__Exercise details__
Go through the data below and copy it exactly, skipping every picture.

__Given data__
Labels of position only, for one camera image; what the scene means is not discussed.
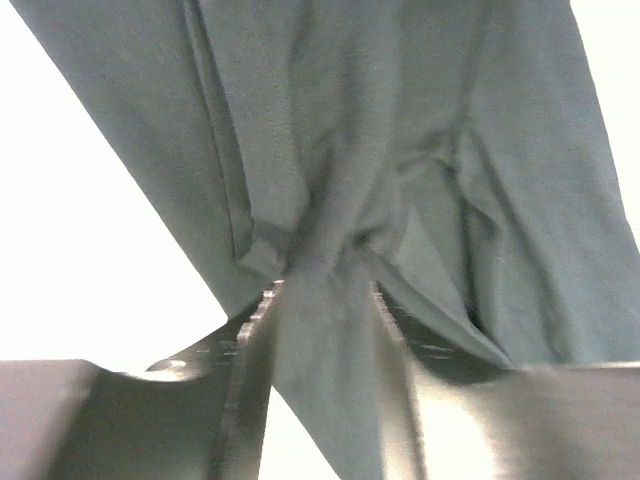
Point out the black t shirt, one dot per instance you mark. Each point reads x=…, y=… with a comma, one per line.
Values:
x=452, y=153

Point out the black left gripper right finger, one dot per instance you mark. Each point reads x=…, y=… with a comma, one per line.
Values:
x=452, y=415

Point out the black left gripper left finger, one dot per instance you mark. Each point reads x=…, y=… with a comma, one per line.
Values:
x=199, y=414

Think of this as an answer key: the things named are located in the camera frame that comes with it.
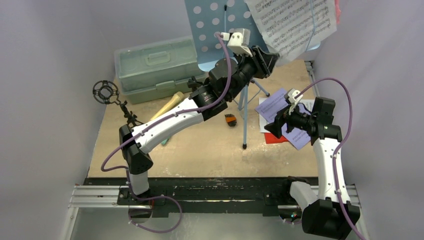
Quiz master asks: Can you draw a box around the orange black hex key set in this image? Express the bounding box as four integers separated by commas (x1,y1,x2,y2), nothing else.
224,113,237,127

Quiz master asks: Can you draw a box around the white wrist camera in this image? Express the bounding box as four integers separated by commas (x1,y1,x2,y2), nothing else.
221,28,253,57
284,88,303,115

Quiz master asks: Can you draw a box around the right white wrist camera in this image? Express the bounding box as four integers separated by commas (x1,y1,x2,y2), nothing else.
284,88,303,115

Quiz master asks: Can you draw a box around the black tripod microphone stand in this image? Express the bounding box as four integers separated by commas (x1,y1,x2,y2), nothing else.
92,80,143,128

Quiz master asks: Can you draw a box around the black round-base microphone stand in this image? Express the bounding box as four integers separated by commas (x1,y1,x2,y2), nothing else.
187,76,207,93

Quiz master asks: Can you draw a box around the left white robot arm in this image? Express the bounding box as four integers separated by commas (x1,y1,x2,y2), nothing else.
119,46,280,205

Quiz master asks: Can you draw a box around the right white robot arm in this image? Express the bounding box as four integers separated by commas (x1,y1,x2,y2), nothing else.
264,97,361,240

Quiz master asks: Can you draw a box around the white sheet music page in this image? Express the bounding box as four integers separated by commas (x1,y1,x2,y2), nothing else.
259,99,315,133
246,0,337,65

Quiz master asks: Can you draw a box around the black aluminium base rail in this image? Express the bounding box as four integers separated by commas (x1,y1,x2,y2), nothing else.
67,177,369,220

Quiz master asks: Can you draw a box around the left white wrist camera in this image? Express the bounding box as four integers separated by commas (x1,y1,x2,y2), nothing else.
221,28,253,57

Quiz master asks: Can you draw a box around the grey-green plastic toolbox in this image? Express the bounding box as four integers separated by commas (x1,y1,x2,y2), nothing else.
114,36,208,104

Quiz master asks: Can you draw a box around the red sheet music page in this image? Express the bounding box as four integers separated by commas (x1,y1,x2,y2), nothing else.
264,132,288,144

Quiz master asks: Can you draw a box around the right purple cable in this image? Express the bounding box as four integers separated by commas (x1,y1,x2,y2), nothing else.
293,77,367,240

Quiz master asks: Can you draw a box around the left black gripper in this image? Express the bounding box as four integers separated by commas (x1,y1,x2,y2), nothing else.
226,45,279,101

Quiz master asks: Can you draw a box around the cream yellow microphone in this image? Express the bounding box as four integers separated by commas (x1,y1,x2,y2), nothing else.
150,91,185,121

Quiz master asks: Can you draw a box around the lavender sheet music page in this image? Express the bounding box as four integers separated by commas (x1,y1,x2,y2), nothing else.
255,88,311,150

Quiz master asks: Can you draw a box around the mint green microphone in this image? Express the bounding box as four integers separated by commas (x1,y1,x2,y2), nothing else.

__Result of the exercise__
Labels of position only, for one camera image; what the scene means is not discussed.
Point out the black t shirt, one dot per instance you mark. Each point reads x=…, y=… with a comma, one per line.
Values:
x=452, y=153

Point out the black left gripper right finger, one dot per instance you mark. Each point reads x=…, y=… with a comma, one per line.
Values:
x=452, y=415

Point out the black left gripper left finger, one dot per instance you mark. Each point reads x=…, y=… with a comma, one per line.
Values:
x=199, y=414

Think of this as an answer key: the things named are located in the camera frame that comes with it.
Quiz master asks: Can you draw a box around the orange black hex key set in this image? Express the bounding box as four integers separated by commas (x1,y1,x2,y2), nothing else.
224,113,237,127

Quiz master asks: Can you draw a box around the white wrist camera in this image? Express the bounding box as four integers separated by commas (x1,y1,x2,y2), nothing else.
221,28,253,57
284,88,303,115

Quiz master asks: Can you draw a box around the right white wrist camera in this image? Express the bounding box as four integers separated by commas (x1,y1,x2,y2), nothing else.
284,88,303,115

Quiz master asks: Can you draw a box around the black tripod microphone stand in this image? Express the bounding box as four integers separated by commas (x1,y1,x2,y2), nothing else.
92,80,143,128

Quiz master asks: Can you draw a box around the black round-base microphone stand in this image? Express the bounding box as four integers separated by commas (x1,y1,x2,y2), nothing else.
187,76,207,93

Quiz master asks: Can you draw a box around the left white robot arm in this image? Express the bounding box as four integers separated by commas (x1,y1,x2,y2), nothing else.
119,46,280,205

Quiz master asks: Can you draw a box around the right white robot arm in this image? Express the bounding box as four integers separated by commas (x1,y1,x2,y2), nothing else.
264,97,361,240

Quiz master asks: Can you draw a box around the white sheet music page in this image? Express the bounding box as four integers separated by commas (x1,y1,x2,y2), nothing else.
259,99,315,133
246,0,337,65

Quiz master asks: Can you draw a box around the black aluminium base rail in this image? Express the bounding box as four integers separated by commas (x1,y1,x2,y2), nothing else.
67,177,369,220

Quiz master asks: Can you draw a box around the left white wrist camera in this image? Express the bounding box as four integers separated by commas (x1,y1,x2,y2), nothing else.
221,28,253,57

Quiz master asks: Can you draw a box around the grey-green plastic toolbox in this image? Express the bounding box as four integers separated by commas (x1,y1,x2,y2), nothing else.
114,36,208,104

Quiz master asks: Can you draw a box around the red sheet music page in this image? Express the bounding box as four integers separated by commas (x1,y1,x2,y2), nothing else.
264,132,288,144

Quiz master asks: Can you draw a box around the right purple cable in this image? Express the bounding box as four integers separated by commas (x1,y1,x2,y2), nothing else.
293,77,367,240

Quiz master asks: Can you draw a box around the left black gripper in this image? Express the bounding box as four integers separated by commas (x1,y1,x2,y2), nothing else.
226,45,279,101

Quiz master asks: Can you draw a box around the cream yellow microphone in this image? Express the bounding box as four integers separated by commas (x1,y1,x2,y2), nothing else.
150,91,185,121

Quiz master asks: Can you draw a box around the lavender sheet music page in this image? Express the bounding box as four integers separated by commas (x1,y1,x2,y2), nothing else.
255,88,311,150

Quiz master asks: Can you draw a box around the mint green microphone in this image? Express the bounding box as four integers separated by commas (x1,y1,x2,y2), nothing else.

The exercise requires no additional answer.